Fig. 7. Structural comparison between the RIV and RV of MpIBP.

(A) Cross section of the RTX repeats of RIV (gray). (B) Cross section of the RTX repeats of RV (cyan). (C) The 1.45 Å structure of RV. The N-terminal moiety is colored green, whereas the C-terminal moiety is colored magenta.

Fig. 8. Model of M. primoryensis collectively binding with diatoms to ice.
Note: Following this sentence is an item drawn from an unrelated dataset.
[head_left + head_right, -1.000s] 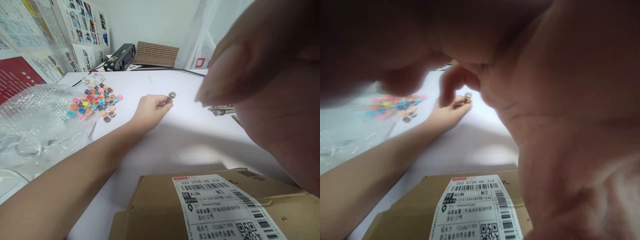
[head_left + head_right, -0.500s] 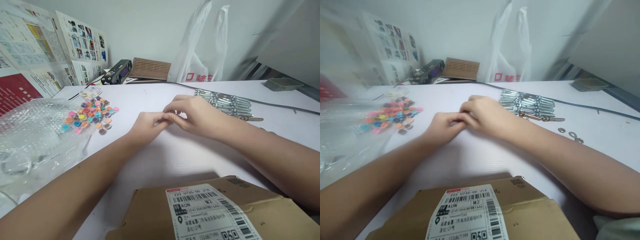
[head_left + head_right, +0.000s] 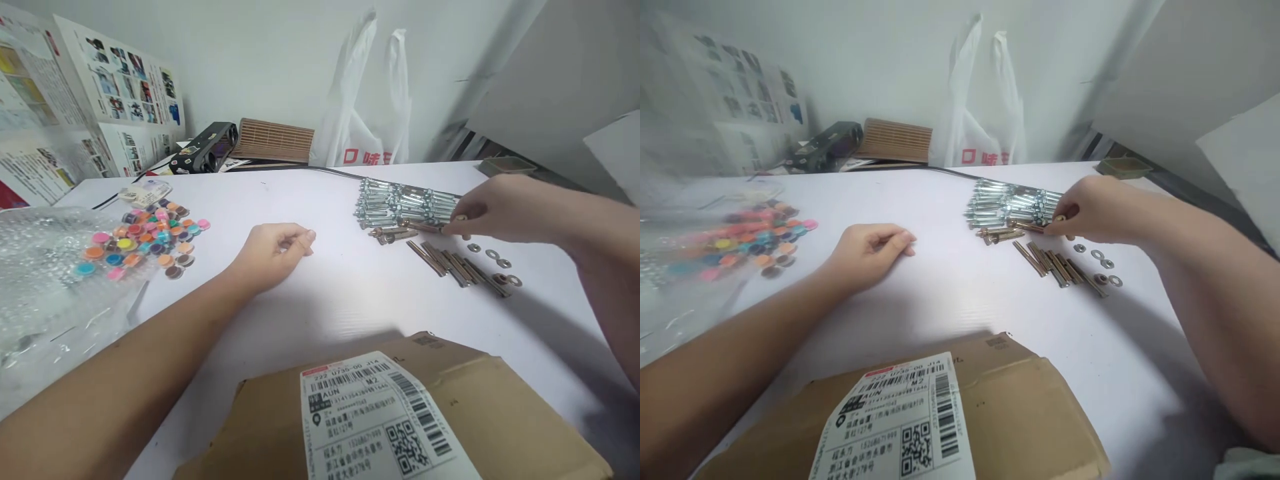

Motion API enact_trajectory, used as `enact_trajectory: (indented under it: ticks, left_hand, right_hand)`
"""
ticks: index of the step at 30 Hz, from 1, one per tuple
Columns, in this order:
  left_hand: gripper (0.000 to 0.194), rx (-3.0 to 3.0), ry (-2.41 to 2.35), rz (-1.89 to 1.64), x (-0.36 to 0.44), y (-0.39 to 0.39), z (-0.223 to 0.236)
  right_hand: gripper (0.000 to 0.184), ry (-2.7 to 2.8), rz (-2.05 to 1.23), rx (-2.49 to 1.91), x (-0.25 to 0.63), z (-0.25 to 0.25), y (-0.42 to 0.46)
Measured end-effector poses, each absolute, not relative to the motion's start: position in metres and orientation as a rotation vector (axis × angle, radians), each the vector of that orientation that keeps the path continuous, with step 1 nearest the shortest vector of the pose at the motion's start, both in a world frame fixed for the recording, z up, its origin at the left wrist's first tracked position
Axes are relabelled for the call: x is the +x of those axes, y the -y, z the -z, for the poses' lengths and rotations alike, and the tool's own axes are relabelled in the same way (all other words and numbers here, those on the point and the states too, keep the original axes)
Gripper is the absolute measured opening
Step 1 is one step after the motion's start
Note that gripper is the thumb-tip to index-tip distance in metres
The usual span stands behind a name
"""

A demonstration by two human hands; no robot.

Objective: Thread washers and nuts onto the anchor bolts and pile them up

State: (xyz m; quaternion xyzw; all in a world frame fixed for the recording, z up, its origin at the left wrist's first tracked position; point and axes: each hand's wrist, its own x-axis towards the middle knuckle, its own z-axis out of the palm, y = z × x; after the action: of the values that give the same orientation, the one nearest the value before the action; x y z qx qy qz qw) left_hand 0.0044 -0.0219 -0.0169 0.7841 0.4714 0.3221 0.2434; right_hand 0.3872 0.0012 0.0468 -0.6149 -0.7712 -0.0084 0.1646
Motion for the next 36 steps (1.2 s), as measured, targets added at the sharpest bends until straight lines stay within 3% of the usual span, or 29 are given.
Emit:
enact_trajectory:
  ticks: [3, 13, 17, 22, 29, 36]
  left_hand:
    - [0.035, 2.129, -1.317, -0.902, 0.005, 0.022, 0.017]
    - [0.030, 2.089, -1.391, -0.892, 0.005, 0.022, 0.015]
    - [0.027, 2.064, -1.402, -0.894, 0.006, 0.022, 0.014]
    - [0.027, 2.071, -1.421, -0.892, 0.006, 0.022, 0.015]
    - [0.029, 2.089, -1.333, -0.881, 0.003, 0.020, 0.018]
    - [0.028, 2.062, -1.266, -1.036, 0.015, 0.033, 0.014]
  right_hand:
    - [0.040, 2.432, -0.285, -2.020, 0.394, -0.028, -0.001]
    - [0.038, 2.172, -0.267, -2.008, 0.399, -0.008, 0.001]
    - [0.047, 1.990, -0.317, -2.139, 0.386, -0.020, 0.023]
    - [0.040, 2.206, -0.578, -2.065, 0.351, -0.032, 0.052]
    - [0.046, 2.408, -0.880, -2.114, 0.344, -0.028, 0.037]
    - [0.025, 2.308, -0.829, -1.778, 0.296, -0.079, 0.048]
(A) Ice/snow that covers the surface of Ace Lake to a depth of 1 to 2 m is represented by a gray rectangle with three internal brine channels of irregular shape. Lake water is colored blue with a light to dark gradient from top to bottom signifying the increased availability of light and oxygen toward the top of the water column as indicated by the gray arrow. Bacteria and photosynthetic microorganisms such as diatoms within the brine pits and underneath the ice are drawn as small white ovals and large green ovals, respectively. The phototrophic and anoxic zones are indicated on the right. (B) Expanded view of (A) showing two linked bacterial cells bound to ice and a diatom. Cell-surface proteins and carbohydrates are drawn as fuzzy black hairs, and the polar flagella are drawn as squiggles. MpIBPs protrude from cell surfaces. RII, RIII_1–4, RIII_5, RIV, and RV are drawn as cyan rods, blue ovals, dark green hexagons, orange rectangles, and magenta triangles, respectively. (C) Expanded view of the cell surface–anchoring domains of MpIBP near the OM. OM is drawn the same way as in Fig. 2A. Surface glycans are drawn as connected brown hexagons. RIN, RIM, and RIC are drawn as a blue triangle, a gray cylinder, and red ovals, respectively. The hollow TolC OM pore is outlined in black. The arrow with a broken line indicates the protein continues to RII to RV. (D) Enlarged view of MpIBP_RIII interacting with the peptide and sugar molecules on the cell surface of a diatom. Ligand-binding Ca²⁺ are drawn as magenta spheres. Surface protein is indicated by a wavy line from the cell surface.